Linear Newton Iteration

Theorem 1   Let $R$ be an Euclidean domain with a regular Euclidean size ${\delta}$ . Let $p \in R$ be a prime element. Let ${\phi} \in R[y]$ and let $a, a_0 \in R$ such that

1. ${\phi}(a) = 0$ ,
2. $a \equiv a_0 \mod{p}$ ,
3. ${\phi}'(a_0) \neq 0 \mod{p}$ .

If $a$ is unknown, but ${\phi}$ and $a_0$ are known then we can compute a $p$ -adic expansion of $a$ . Therefore we can compute $a$ exactly.

Proof. Let $(a_0, a_1, \ldots, a_d)$ be a $p$ -adic expansion of $a$ w.r.t. $p$ . Let $k < d + 1$ be a positive integer. By Proposition 6, the element

$$a^{(k)} = a_0 + a_1 p + \cdots a_{k-1} p^{k-1}$$ (12)

is a $p$ -adic approximation of $a$ at order $k$ . By Proposition 4 there exists a polynomial ${\psi} \in R[y]$ such that

$${\phi}(a^{(k)} + a_k p^k) = {\phi}(a^{(k)}) + {\phi}'(a^{(k)}) a_k p^k + {\psi}(a^{(k)} + a_k p^k) (a_k p^k)^2.$$ (13)

Since we have

$$a \equiv a^{(k)} + a_k p^k \mod{p^{k+1}}$$

we deduce from Proposition 7

$${\phi}(a) \equiv {\phi}(a^{(k)} + a_k p^k) \mod{p^{k+1}}$$ (14)
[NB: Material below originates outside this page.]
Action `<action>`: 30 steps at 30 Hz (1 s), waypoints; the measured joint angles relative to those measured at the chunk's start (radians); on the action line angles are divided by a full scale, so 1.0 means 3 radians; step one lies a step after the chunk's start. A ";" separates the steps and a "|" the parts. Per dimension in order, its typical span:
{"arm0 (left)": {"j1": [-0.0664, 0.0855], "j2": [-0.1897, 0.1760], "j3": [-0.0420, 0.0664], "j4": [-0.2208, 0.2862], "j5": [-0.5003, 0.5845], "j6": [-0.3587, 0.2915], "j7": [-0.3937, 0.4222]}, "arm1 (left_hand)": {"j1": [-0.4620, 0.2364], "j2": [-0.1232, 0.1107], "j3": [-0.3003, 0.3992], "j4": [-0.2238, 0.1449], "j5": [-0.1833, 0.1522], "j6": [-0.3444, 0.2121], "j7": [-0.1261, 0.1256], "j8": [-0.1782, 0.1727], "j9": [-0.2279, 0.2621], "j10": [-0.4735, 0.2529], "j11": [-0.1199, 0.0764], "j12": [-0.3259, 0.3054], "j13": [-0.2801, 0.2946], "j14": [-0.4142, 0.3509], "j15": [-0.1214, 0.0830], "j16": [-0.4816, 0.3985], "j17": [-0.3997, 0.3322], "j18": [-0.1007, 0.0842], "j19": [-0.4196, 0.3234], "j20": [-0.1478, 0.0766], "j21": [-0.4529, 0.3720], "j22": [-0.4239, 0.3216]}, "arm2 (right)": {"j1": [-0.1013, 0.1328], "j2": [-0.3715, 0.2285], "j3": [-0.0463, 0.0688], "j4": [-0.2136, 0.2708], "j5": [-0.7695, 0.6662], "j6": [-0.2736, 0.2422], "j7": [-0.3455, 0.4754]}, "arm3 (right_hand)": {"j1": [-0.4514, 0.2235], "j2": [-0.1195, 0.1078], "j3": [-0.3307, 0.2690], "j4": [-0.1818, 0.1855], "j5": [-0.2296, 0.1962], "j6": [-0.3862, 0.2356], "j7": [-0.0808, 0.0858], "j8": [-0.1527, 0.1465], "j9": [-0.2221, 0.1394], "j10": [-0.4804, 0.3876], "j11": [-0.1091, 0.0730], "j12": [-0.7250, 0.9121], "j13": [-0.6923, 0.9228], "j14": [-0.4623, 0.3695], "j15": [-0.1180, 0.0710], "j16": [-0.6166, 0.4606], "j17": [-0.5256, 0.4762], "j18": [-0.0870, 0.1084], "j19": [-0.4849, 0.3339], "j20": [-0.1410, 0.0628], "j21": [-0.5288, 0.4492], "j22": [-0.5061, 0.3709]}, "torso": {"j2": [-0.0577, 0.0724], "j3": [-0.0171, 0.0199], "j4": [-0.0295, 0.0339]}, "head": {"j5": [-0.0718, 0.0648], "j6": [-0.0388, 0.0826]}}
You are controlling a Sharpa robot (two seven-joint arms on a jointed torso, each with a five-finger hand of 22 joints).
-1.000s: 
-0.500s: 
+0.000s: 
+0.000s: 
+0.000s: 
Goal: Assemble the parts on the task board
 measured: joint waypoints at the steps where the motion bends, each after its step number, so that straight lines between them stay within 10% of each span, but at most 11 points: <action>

Since ${\phi}(a) = 0$ this shows that ${\phi}(a^{(k)} + a_k p^k)$ is in the ideal generated by $p^{k+1}$ . Similarly, ${\phi}(a^{(k)})$ is in the ideal generated by $p^k$ . Therefore we can divide ${\phi}(a^{(k)} + a_k p^k)$ and ${\phi}(a^{(k)})$ by $p^k$ , leading to

$$\frac{{\phi}(a^{(k)} + a_k p^k)}{p^k} = \frac{{\phi}(a^{(k)})}{p^k} + {\phi}'(a^{(k)}) a_k + {\psi}(a^{(k)} + a_k p^k) (a_k )^2 p^k.$$ (15)

Now observe that

$$\frac{{\phi}(a^{(k)} + a_k p^k)}{p^k} \equiv 0 \equiv {\psi}(a^{(k)} + a_k p^k) (a_k )^2 p^k \mod{p}.$$ (16)

Let us denote by ${\Phi}_p$ the canonical homomorphism from $R$ to $R/\langle p \rangle$ . Then we obtain

$${\Phi}_p(\frac{{\phi}(a^{(k)})}{p^k}) = - {\Phi}_p({\phi}'(a^{(k)})) {\Phi}_p(a_k)$$ (17)

Now, since $a \equiv a_0 \mod{p}$ holds we have

$${\Phi}_p({\phi}'(a^{(k)})) \equiv {\Phi}_p({\phi}'(a_0)) \mod{p}$$ (18)

Since ${\phi}'(a_0) \neq 0 \mod{p}$ holds we can solve Equatiion 17 for ${\Phi}_p(a_k)$ . Finally, from Theorem 1, we have ${\deg}(a_k,p) = 0$ such that we can view ${\Phi}_p(a_k)$ as $a_k$ . This is straightforward if $R = {\mbox{${\mathbb{Z}}$}}$ or if $R = {\bf k}[x]$ where ${\bf k}$ is a field, since we can choose for ${\Phi}_p(x)$ the remainder of $x$ modulo $p$ . $\qedsymbol$

Theorem 2   Let $R$ be a commutative ring with identity element and let ${\cal I}$ be a finitely generated ideal of $R$ . Let $r$ be a positive integer. Let $f_1, \ldots, f_n \in R[x_1, \ldots, x_r]$ be $n$ multivariate polynomials in the $r$ variables $x_1, \ldots, x_r$ . Let $a_1, \ldots, a_r \in R$ be elements. Let $U$ be the Jacobian matrix of $f_1, \ldots, f_n$ evaluated at $(a_1, \ldots, a_r)$ . That is, $U$ is the $n \times r$ matrix defined by

$$U = (u_{ij}) \ \ {\rm where} \ \ u_{ij} = \frac{{\partial} f_i}{{\partial} x_j}(a_1, \ldots, a_r)$$ (19)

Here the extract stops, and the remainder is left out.